Needed from the entries below: every line that holds the word "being".

Exercise data:

══════════════════════════════

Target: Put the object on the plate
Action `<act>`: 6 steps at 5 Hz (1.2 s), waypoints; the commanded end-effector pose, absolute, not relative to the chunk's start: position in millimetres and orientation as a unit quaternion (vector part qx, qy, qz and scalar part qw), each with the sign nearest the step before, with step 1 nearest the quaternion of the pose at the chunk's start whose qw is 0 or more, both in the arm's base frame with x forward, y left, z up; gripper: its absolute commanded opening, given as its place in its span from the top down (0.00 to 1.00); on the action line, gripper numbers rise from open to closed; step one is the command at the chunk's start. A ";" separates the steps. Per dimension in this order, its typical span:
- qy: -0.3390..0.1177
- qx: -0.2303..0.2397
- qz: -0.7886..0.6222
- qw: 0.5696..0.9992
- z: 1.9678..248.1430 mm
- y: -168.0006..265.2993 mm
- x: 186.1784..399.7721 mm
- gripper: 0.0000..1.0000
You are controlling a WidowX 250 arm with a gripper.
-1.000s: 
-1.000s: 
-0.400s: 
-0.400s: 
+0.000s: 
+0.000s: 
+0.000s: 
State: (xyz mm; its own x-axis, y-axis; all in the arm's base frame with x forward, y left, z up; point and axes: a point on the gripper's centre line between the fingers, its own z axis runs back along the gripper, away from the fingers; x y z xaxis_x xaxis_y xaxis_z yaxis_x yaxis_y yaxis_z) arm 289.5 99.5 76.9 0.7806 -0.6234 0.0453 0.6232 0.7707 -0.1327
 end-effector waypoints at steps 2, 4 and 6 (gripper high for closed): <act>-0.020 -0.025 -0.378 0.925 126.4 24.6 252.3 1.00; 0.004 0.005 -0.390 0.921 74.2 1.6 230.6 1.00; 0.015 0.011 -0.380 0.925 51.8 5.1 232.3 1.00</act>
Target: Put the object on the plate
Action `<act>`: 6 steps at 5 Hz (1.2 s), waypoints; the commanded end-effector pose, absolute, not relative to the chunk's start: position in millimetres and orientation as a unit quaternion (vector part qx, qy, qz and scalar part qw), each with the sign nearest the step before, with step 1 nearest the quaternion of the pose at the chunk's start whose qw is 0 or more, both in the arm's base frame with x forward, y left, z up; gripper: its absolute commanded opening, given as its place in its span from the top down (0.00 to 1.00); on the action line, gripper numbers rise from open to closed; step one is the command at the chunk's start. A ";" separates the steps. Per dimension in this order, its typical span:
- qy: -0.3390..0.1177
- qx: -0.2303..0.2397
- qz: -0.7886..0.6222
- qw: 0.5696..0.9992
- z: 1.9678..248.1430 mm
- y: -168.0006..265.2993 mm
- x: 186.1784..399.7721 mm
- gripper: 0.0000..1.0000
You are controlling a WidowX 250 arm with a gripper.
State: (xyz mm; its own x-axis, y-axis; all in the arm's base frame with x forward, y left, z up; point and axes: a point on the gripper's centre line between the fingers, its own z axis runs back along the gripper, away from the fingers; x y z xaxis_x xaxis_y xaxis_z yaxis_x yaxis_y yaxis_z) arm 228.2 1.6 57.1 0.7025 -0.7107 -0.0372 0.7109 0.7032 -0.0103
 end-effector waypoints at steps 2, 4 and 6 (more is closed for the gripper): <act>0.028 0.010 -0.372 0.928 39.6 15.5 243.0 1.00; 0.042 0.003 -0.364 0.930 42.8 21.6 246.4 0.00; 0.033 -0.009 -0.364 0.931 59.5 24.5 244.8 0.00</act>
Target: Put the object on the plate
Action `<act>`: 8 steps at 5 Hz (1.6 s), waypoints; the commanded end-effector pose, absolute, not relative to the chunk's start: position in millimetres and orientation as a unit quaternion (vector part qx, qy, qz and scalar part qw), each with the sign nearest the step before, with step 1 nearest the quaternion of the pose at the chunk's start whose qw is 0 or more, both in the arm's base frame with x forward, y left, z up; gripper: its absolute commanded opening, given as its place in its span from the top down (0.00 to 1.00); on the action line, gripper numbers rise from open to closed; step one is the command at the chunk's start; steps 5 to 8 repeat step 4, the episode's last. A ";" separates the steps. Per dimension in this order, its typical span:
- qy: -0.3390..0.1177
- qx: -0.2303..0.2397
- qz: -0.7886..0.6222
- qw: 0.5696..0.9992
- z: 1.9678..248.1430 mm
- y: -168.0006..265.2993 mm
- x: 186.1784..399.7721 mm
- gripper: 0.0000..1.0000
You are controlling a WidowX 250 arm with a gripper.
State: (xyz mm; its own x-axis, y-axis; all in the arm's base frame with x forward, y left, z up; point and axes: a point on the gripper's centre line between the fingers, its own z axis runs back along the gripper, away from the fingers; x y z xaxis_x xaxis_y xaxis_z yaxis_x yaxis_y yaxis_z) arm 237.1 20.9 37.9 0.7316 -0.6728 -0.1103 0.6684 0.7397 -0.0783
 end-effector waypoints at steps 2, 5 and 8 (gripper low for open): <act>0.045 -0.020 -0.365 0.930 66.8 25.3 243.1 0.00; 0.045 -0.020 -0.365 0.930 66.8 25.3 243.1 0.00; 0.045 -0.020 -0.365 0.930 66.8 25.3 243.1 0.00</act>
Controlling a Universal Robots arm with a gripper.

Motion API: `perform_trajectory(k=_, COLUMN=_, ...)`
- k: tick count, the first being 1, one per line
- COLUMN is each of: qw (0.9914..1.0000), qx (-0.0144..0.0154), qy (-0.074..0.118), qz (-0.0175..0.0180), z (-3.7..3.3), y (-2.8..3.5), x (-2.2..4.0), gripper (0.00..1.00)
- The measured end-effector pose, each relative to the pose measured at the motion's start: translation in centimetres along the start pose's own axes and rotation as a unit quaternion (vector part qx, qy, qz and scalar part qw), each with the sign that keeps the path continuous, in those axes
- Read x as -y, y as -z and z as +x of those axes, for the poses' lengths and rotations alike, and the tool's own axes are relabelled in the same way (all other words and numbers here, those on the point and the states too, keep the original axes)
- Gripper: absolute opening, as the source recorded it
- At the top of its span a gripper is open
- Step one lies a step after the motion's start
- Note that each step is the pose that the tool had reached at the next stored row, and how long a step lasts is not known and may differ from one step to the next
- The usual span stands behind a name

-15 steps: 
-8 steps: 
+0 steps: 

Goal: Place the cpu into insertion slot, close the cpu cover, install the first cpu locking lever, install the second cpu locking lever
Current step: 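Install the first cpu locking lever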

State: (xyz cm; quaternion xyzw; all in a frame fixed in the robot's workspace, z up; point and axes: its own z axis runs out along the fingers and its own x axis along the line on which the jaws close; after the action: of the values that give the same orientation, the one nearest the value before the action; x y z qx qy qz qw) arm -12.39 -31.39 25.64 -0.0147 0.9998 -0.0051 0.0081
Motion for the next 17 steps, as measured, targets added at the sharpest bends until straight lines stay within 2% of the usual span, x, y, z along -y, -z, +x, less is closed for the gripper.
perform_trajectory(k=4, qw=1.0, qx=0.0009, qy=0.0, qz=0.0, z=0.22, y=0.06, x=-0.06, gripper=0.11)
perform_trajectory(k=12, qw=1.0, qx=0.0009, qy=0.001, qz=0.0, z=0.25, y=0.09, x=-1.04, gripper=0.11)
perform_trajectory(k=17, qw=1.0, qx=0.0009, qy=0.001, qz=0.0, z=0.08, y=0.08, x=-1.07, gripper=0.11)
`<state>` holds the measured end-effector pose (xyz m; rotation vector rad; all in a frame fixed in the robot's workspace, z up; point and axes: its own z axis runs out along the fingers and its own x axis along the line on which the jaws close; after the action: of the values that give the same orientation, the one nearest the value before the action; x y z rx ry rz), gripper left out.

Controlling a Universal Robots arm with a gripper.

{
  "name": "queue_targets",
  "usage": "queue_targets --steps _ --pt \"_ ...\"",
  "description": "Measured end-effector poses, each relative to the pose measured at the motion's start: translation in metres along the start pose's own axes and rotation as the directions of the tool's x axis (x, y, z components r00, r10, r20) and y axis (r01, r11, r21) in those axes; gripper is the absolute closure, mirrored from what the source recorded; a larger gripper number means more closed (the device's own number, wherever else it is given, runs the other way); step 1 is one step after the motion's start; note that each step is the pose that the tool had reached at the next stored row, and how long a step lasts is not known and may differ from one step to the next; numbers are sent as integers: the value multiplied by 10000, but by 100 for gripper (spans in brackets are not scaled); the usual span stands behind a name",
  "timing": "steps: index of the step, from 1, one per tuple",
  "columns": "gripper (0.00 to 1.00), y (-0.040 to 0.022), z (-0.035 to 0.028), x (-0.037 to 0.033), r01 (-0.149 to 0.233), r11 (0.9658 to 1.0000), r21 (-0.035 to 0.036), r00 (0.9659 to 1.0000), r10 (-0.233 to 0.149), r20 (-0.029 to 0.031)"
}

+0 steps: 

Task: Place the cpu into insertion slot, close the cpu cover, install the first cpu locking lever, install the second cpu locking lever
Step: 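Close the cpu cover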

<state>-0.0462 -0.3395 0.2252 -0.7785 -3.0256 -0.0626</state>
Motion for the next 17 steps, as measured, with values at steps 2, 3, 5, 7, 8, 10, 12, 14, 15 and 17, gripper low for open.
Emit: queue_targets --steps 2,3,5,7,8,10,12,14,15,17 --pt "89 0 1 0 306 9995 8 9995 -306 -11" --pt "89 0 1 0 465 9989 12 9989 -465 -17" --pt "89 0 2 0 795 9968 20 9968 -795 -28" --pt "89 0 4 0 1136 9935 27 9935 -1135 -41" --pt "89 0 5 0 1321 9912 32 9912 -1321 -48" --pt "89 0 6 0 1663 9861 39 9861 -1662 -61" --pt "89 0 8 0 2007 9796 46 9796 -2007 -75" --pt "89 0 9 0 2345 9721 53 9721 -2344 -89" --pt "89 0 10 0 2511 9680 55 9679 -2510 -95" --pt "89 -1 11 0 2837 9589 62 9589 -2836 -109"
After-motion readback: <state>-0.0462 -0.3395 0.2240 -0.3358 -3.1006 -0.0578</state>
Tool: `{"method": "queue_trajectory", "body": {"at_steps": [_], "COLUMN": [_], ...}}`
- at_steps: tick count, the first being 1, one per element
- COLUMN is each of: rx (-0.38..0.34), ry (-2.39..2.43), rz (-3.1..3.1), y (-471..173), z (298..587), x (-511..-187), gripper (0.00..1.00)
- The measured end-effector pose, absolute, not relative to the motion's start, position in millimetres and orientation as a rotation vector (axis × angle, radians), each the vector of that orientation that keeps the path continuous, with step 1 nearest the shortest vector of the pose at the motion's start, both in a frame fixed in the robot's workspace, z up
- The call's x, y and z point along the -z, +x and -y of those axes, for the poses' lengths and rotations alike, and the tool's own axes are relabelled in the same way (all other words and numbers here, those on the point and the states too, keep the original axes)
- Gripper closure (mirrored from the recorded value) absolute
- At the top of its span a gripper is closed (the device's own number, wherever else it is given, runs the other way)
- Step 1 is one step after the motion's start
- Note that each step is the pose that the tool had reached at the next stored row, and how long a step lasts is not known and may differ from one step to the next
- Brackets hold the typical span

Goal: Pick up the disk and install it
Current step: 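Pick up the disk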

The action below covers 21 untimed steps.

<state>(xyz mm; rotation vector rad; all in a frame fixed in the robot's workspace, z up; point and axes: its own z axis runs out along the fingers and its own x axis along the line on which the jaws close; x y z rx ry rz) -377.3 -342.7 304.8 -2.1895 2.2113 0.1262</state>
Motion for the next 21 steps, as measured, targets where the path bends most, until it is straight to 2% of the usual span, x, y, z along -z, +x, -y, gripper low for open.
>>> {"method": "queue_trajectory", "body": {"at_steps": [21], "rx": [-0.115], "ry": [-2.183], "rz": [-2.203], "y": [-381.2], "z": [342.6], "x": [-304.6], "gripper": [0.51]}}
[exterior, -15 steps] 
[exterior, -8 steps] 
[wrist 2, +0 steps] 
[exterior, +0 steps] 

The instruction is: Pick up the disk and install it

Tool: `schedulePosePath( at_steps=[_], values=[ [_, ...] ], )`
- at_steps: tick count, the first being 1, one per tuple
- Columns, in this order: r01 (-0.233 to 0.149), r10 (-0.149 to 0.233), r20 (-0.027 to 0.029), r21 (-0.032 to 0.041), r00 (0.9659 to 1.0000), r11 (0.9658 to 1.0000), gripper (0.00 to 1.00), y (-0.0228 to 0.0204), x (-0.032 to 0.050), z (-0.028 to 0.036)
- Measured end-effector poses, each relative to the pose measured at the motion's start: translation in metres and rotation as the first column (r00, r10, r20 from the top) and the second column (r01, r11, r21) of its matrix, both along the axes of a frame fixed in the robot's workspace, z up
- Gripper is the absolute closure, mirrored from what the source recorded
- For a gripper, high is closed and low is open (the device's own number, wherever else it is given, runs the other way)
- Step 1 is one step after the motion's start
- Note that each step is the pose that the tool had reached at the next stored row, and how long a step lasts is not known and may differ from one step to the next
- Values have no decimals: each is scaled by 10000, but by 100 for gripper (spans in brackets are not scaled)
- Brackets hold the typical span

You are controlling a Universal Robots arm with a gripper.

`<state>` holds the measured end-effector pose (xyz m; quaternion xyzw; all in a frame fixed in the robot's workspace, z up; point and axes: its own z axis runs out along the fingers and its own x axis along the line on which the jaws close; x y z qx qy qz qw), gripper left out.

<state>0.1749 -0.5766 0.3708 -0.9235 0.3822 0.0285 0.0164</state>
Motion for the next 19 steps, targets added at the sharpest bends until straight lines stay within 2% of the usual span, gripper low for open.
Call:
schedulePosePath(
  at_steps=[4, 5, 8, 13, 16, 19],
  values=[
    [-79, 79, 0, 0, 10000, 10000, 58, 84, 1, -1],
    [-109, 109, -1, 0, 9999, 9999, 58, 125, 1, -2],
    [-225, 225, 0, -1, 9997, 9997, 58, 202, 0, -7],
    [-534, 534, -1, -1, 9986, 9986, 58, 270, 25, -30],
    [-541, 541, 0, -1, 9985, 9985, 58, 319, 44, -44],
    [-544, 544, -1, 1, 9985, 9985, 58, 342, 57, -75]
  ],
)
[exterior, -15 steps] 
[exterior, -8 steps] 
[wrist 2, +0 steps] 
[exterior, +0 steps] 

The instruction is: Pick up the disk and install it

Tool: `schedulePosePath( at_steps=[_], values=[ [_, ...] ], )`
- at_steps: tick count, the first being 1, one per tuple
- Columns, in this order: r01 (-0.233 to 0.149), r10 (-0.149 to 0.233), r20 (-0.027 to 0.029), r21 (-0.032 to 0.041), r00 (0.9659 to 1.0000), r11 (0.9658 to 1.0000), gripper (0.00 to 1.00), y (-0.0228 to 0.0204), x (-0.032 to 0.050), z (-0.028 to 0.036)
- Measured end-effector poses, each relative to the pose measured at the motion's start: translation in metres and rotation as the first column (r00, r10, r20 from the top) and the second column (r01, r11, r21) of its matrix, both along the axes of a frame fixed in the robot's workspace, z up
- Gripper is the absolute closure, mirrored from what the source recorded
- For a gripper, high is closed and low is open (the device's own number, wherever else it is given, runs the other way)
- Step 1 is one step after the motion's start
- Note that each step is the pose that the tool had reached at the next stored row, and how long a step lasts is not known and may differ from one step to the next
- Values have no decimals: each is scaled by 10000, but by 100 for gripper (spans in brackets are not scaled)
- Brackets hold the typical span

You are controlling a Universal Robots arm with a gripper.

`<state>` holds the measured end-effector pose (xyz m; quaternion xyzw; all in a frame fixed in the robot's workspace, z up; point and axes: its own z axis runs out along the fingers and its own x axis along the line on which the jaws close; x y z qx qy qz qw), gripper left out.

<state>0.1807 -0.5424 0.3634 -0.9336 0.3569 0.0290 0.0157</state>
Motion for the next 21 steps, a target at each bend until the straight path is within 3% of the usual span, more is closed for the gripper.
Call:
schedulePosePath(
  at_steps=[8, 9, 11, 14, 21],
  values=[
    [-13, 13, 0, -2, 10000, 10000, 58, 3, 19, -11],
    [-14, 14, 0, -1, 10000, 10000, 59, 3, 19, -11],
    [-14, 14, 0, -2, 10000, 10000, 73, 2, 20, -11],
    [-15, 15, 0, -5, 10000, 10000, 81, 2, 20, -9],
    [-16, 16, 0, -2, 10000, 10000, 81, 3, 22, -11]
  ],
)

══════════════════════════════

Task response:
- k: tick count, the first being 1, one per line
- at_steps: tick count, the first being 1, one per element
- at_steps: tick count, the first being 1, one per tuple
- at_steps: tick count, the first being 1, one per tuple

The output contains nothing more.